Exercise aim
If a line in the data holds "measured", copy that line out in full.

•••

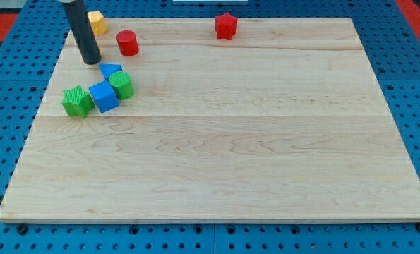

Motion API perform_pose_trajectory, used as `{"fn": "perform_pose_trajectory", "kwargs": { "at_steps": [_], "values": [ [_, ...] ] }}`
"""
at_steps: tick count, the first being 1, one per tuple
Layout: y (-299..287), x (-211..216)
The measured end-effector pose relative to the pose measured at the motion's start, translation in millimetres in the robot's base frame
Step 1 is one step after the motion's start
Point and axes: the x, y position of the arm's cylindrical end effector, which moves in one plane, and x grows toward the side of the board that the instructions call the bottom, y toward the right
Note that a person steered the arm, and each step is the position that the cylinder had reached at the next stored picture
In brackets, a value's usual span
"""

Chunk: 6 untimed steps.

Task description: Place the red circle to the left of the red star

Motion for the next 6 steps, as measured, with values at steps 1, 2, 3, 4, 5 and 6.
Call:
{"fn": "perform_pose_trajectory", "kwargs": {
  "at_steps": [1, 2, 3, 4, 5, 6],
  "values": [
    [28.5, -18.6],
    [98.7, -30.9],
    [101.7, -57.3],
    [52.2, -53.0],
    [90.0, -79.8],
    [145.8, -94.7]
  ]
}}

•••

Exercise solution
The measured end-effector pose relative to the pose measured at the motion's start, translation in millimetres in the robot's base frame
Motion for the next 6 steps, as measured, with values at steps 1, 2, 3, 4, 5 and 6.

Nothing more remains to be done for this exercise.